关于机器学习:医学生数据科学之路Ⅰ基础篇

The data science roadmap for medical students
开学后智能医学社曾经进行了几次练习，但学生的实现状况并不现实，明天我筹备为医学生做一下课程的体系构建，这样能让想学习的同学提前学习，落后的同学，晓得本人在哪个阶段，哪个步骤了。
医学生并不是业余的coder或者engineer，所以相似的Roadmap并不太实用。

医学生想要步入数据迷信，以下几点必须留神：

弱化数学及统计学
短期速成，容易把握
启发思维为主，主张代码复用
合乎医学思维和医药数据需要
实际为王，解决医学迷信问题

先上图，数据迷信金字塔，如果你按我的常识体系，能以最快的速度爬到塔尖

咱们采纳的程序语言是python和R，至于为什么，基本无需解释了。我更喜爱R，双条腿走路，不吃亏。整个学习体系，大部分以现有的优良教程为主，切实不行，我就本人做教程，一步一步带你达到巅峰。最初正告大家一句：高处不胜寒！

Week 1 / Git、R、python 根底，小热身

本周，通过一些小练习和一些基础教程，来学习一些简略的编程语法和版本控制（git）。
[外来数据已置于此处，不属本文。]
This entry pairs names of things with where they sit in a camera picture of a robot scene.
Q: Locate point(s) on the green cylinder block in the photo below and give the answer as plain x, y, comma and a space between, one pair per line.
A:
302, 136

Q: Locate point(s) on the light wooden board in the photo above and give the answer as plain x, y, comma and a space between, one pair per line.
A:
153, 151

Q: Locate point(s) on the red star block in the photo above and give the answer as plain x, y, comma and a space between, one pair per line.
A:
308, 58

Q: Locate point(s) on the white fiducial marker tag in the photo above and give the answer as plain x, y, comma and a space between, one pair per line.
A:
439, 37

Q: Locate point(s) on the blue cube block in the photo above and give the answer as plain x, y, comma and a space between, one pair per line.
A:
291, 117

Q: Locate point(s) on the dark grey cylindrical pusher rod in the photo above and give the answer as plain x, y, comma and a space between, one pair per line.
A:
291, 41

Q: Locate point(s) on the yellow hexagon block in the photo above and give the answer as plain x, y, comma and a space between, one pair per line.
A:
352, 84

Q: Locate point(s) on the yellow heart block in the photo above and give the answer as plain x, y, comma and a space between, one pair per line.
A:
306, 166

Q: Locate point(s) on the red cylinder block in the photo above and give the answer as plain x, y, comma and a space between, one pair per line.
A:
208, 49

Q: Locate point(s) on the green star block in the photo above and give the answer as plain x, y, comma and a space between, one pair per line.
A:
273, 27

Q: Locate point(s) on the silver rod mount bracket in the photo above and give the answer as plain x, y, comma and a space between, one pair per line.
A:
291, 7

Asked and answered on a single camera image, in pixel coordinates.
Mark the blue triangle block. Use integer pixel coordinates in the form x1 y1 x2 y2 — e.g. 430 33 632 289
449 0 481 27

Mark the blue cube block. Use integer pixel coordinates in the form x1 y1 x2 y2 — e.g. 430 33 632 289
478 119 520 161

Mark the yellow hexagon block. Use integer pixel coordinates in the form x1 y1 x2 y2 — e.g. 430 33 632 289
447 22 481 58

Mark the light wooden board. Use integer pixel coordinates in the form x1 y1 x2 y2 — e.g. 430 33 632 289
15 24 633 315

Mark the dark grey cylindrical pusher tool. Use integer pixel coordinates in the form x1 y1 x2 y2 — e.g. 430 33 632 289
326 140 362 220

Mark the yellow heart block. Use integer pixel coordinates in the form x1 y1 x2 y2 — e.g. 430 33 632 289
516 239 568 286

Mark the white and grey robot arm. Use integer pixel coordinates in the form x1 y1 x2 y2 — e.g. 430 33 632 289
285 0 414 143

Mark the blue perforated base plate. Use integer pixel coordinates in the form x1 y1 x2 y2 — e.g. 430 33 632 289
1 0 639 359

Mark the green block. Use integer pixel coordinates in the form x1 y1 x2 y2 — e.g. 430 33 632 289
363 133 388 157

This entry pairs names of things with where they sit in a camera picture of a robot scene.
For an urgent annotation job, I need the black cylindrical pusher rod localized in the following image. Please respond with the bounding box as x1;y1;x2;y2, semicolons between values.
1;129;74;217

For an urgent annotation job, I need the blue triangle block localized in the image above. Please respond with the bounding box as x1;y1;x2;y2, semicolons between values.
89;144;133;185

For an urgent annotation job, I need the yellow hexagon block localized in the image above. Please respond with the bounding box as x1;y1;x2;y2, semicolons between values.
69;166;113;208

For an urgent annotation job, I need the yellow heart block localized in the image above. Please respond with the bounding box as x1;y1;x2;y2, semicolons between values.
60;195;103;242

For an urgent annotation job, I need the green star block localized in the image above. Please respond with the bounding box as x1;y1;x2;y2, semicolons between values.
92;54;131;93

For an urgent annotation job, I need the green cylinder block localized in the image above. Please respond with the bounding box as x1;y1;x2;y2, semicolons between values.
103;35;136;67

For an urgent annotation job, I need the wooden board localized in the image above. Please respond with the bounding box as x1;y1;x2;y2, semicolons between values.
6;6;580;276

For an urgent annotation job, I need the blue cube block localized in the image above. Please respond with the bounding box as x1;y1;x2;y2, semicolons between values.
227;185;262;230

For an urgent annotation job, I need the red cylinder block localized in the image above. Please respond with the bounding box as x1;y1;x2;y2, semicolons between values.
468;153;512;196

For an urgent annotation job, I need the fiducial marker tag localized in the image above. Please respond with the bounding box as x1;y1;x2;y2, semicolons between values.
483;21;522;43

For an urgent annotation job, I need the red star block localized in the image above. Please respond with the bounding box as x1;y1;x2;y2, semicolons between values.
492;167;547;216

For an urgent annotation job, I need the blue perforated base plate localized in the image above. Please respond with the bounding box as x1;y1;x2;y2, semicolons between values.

Python 新手入门课,该课程蕴含了git的局部内容
git/github采纳token进行认证拜访，解决局部git中的问题
20节R视频课程，零根底学习R！ - 专栏课程 - 医咖会 (mediecogroup.com)，经典入门课，只看到2章即可

Week 2 / 环境搭建，R和python如影随行

数据迷信的王者是Anaconda，但我感觉它仿佛太臃肿了，我更偏向于本人搭建。

必备工具
Python 数据迷信环境搭建（jupyter-lab）
R环境搭建R&Rstudio装置与配置
数据迷信本地环境搭建Python&R（jupyter lab | Rstudio）视频

所有工具,都倡议采纳英文界面,所有工具的装置目录都不得呈现中文

Week 3 / 扫盲科普

数据迷信必须理解的概念：机器学习，深度学习，神经网络，机器学习经典模型（算法）
每个视频都不长。算是入门科普。

是什么系列

https://www.bilibili.com/vide...
https://www.bilibili.com/vide...
https://www.bilibili.com/vide...
https://www.bilibili.com/vide...
https://www.bilibili.com/vide...

经典算法5分钟

https://space.bilibili.com/10...

Data！Data！Data！

编程语言数据类型

统计学数据类型

Numeric
Data that are expressed on a numeric scale.
- Continuous
  Data that can take on any value in an interval. (Synonyms: interval, float, numeric)
- Discrete
  Data that can take on only integer values, such as counts. (Synonyms: integer, count)
Categorical
Data that can take on only a specific set of values representing a set of possible categories. (Synonyms: enums, enumerated, factors, nominal)
- Binary
  A special case of categorical data with just two categories of values, e.g., 0/1, true/false. (Synonyms: dichotomous, logical, indicator, boolean)
- Ordinal
  Categorical data that has an explicit ordering. (Synonym: ordered factor)

Rectangular Data

The typical frame of reference for an analysis in data science is a rectangular data object, like a spreadsheet or database table.

xml,json,csv.....

Data frame

Rectangular data (like a spreadsheet) is the basic data structure for statistical and machine learning models.

Feature

A column within a table is commonly referred to as a feature.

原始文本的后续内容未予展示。